Tip: If you do start receiving spam or unwanted notes in your Evernote account, then just change your Evernote email address at any time from your Account Settings.
Make Evernote Checkboxes
If you haven’t experimented too much with Evernote’s features, then you may have missed checkboxes. Just as they sound, they are checkboxes added to notes. To use checkboxes, simply tap or click the checkbox button on the editor.
The really awesome part about checkboxes is that, once created, they can be checked/unchecked with a simple tap of the screen. Evernote automatically saves the checks/unchecks and you never have to edit the note.
Evernote Advanced Search
Evernote is a fantastic tool for organizing, but let’s face it after a while those notes start to pile up. There’s no better way to find notes than with search and Evernote’s advanced search parameters are very thorough.
Evernote Advanced Search Tips:
Search by tag
Type tag:tagname (or click the tag if using the web interface) Tip: Multiple words tags should have quotes wrapped around them. Example: tag:”two words”
Search by notebook
Type notebook:notebookname (or click the notebook if using the web interface). Tip: Multiple word notebooks should have quotes wrapped around them.
Type todo:* into the search box to list all notes with checkboxes. Get specific with todo:true (for checked checkboxes) or todo:false (for unchecked checkboxes).
Type intitle:keyword to find notes with the keyword in the title of the note. For multi-word search terms, use intitle:”two keywords”.
A normal Evernote search that includes multiple search terms will result in notes containing ALL of those earch terms. Use of the any search paramenter will return notes with any of the search terms. Example: any: search1 search2 search 3.
created & updated
Created finds all notes from a specified creation date, whereas updated finds notes matching a specified revision date. Dates are entered in the following format: created:yyyymmdd and updated:yyyymmdd respectively.
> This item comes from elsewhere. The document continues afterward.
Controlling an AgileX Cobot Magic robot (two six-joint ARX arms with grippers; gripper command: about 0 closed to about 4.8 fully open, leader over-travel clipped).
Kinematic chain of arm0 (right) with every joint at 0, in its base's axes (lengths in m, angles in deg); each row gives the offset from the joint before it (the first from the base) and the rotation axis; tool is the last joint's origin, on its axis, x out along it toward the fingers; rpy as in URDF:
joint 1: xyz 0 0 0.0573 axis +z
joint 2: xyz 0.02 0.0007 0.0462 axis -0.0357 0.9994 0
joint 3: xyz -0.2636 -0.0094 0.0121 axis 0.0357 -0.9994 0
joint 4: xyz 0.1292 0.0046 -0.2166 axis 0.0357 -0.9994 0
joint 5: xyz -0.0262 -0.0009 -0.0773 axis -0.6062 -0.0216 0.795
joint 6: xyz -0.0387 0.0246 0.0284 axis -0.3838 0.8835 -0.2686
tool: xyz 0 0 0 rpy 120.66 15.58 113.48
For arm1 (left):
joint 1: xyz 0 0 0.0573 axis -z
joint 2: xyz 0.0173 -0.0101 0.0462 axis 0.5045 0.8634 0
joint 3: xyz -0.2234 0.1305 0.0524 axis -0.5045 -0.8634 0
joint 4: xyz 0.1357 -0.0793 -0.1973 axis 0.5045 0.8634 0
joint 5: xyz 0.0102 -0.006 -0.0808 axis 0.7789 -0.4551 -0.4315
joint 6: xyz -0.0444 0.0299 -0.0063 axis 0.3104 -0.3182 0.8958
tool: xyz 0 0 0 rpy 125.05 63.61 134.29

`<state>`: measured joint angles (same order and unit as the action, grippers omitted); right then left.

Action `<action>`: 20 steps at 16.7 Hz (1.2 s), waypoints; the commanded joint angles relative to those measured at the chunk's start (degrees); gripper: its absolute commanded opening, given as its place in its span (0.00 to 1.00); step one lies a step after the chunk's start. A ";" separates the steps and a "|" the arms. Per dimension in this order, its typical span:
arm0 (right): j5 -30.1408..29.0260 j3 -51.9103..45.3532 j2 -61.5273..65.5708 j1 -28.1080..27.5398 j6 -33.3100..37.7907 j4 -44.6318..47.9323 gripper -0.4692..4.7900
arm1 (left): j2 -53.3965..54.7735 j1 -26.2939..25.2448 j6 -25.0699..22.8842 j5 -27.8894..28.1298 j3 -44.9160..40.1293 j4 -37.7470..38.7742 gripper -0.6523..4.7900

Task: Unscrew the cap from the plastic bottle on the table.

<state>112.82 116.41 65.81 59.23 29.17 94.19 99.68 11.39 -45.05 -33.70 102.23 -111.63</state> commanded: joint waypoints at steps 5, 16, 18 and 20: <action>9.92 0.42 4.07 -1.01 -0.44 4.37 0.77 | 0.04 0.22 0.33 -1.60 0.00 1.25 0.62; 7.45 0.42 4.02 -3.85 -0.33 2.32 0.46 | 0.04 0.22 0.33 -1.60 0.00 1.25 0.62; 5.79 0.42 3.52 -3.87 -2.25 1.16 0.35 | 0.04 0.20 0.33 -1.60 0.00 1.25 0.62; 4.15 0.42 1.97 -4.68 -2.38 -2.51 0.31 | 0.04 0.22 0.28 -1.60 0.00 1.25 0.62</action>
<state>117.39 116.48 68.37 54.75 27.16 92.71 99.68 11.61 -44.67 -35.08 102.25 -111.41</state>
The source operator allows you to find message created from a specific, well, source.
- Mail clippings: source:mail.clip
- Sent via email: source:mail.smtp
- Created via mobile: source:mobile.*
- Clipped from web: source:web.clip
Need to weed out a specific tag? Just use -tag:tagname to display notes without that tag.
Quite possibly the fanciest search of them all. This search will display notes with embedded objects in them, such as PDFs. Here’s a list:
- PDF: resource:application/pdf
- Images: resource:image/* (finds all notes with images)
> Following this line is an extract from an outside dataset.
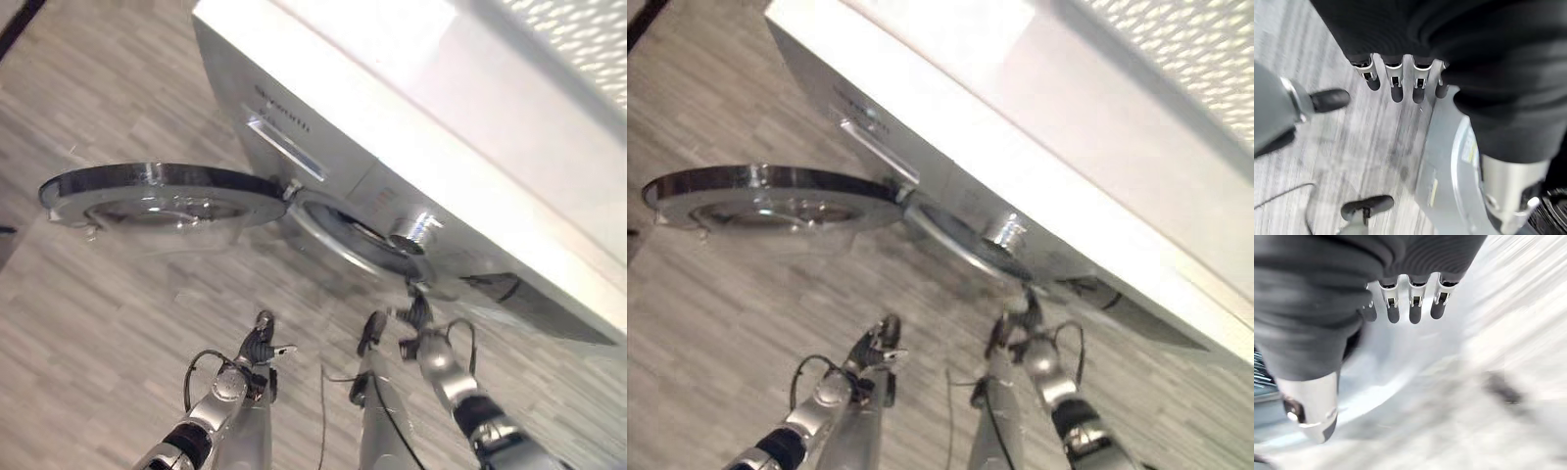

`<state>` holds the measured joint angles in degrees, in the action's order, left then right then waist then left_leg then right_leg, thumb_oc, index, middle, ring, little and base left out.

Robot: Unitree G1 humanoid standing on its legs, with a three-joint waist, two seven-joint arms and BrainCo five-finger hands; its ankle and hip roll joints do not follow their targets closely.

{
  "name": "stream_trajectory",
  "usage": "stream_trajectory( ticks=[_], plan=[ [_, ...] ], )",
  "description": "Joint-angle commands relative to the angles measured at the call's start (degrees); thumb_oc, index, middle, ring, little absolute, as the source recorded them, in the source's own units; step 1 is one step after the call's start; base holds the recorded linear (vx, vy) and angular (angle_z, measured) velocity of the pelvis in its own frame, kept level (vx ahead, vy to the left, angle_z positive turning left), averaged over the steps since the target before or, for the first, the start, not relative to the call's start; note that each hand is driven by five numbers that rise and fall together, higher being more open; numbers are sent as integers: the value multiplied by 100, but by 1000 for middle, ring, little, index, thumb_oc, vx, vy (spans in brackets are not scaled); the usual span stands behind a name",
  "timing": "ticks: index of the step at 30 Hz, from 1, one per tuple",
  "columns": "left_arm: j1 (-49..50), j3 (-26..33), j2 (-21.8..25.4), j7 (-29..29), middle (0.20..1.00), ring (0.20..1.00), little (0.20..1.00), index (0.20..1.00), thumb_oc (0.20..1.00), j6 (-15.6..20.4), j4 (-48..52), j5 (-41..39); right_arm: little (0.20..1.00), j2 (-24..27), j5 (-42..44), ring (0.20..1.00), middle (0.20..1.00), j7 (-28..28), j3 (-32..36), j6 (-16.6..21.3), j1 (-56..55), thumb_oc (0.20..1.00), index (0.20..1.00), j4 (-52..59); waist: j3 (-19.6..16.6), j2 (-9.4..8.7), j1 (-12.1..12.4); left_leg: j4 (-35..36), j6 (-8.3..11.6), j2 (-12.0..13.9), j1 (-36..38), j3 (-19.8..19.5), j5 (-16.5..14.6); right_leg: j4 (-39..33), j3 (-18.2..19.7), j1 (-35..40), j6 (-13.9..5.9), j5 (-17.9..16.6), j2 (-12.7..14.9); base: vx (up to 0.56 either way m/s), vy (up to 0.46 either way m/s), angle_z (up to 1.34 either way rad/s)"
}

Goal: Grab the laundry basket,head to the washer,open it,put in the laundry and shut it.

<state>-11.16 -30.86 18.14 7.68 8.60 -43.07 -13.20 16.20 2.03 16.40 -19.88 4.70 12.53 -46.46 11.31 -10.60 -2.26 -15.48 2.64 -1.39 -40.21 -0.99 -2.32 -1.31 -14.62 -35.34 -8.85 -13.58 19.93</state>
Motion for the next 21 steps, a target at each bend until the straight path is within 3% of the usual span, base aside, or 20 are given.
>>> stream_trajectory(
  ticks=[1, 2, 5, 10, 16, 18, 21],
  plan=[
    [282, -43, -208, -101, 1000, 1000, 1000, 1000, 1000, 101, 284, 219, 1000, 526, -183, 1000, 1000, -97, 119, 84, 271, 1000, 1000, 220, 258, 565, 63, 149, 292, 261, 21, -360, -287, 242, 156, 463, -544, 418, 91, -90, 45, -6],
    [310, -119, -149, -109, 1000, 1000, 1000, 1000, 1000, 82, 194, 537, 1000, 440, -617, 1000, 1000, -339, -182, -76, 14, 1000, 1000, -287, 259, 458, 8, 38, 244, 189, 106, -338, -208, 233, 164, 586, -523, 295, 150, -77, 68, -7],
    [422, -103, -31, -196, 1000, 1000, 1000, 1000, 1000, 16, 60, 855, 1000, 439, -1056, 1000, 1000, -526, -244, -257, -317, 1000, 1000, -790, 191, 401, -3, -57, 199, 127, 577, -270, -353, 208, 170, 1115, -552, 299, 199, 16, 83, 2],
    [524, 103, 5, -230, 1000, 1000, 1000, 1000, 1000, -54, -240, 1099, 1000, 303, -916, 1000, 1000, -742, -25, -467, -302, 1000, 1000, -1908, 114, 386, 64, -267, 77, 37, 1171, -138, -629, 122, 191, 1710, -579, 272, 263, 61, 51, -7],
    [406, 325, -189, -187, 1000, 1000, 1000, 1000, 1000, -130, -873, 1461, 1000, 373, -406, 1000, 1000, -827, 787, -596, -302, 1000, 1000, -2888, -149, 527, 90, -73, -151, -93, 2097, 21, -809, 195, 289, 2231, -615, 215, 385, 96, 70, -23],
    [377, 353, -238, -196, 1000, 1000, 1000, 1000, 1000, -149, -988, 1511, 1000, 403, -360, 1000, 1000, -813, 911, -599, -327, 1000, 1000, -2997, -197, 552, 70, 70, -181, -115, 2264, 38, -755, 254, 297, 2271, -615, 180, 418, 60, 34, -4],
    [231, 407, -419, -38, 1000, 1000, 1000, 1000, 1000, -216, -1438, 1703, 1000, 375, -138, 1000, 1000, -823, 1198, -622, -377, 1000, 1000, -3237, -324, 737, 10, 668, -224, -41, 2945, 169, -549, 514, 185, 2378, -615, -79, 382, 26, 31, -21]
  ],
)
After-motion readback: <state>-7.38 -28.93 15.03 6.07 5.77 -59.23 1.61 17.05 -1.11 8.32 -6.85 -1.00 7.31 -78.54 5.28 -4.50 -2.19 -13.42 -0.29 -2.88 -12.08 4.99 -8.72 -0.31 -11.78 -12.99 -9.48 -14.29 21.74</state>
- Images by Type: resource:image/JPG (finds all notes with JPG images; replace JPG with PNG, GIF, etc.)
- Word & Doc files: resource:application/msword
- Spreadsheets: resource:application/vnd.ms-excel
- ZIP files: resource:application/x-zip-compressed
- .xlxs Spreadsheets: resource:application/vnd.openxmlformats-officedocument.spreadsheetml.sheet
- By filename: filename:ab* – Finds all notes that begin with ab
Save Searches in Evernote
Search for the same thing frequently? Simply save the search for quick reference. To save a search from the web interface simply refine your search and when the results look accurate, click the search box again to display a drop-down menu. Click ‘Save this search’ and it will be saved to the left with tags and notebooks.
Evernote Voice Notes
Sometimes we don’t have time to type up a note or it’s just inconvenient on a small device. For those times, use Evernote’s built-in voice recording to take notes. The speech recognition and audio playback is very good, so you shouldn’t have trouble understanding the playback.
You’ll want to eventually title the note so that you know what you recorded, but what’s easier than recording your own words?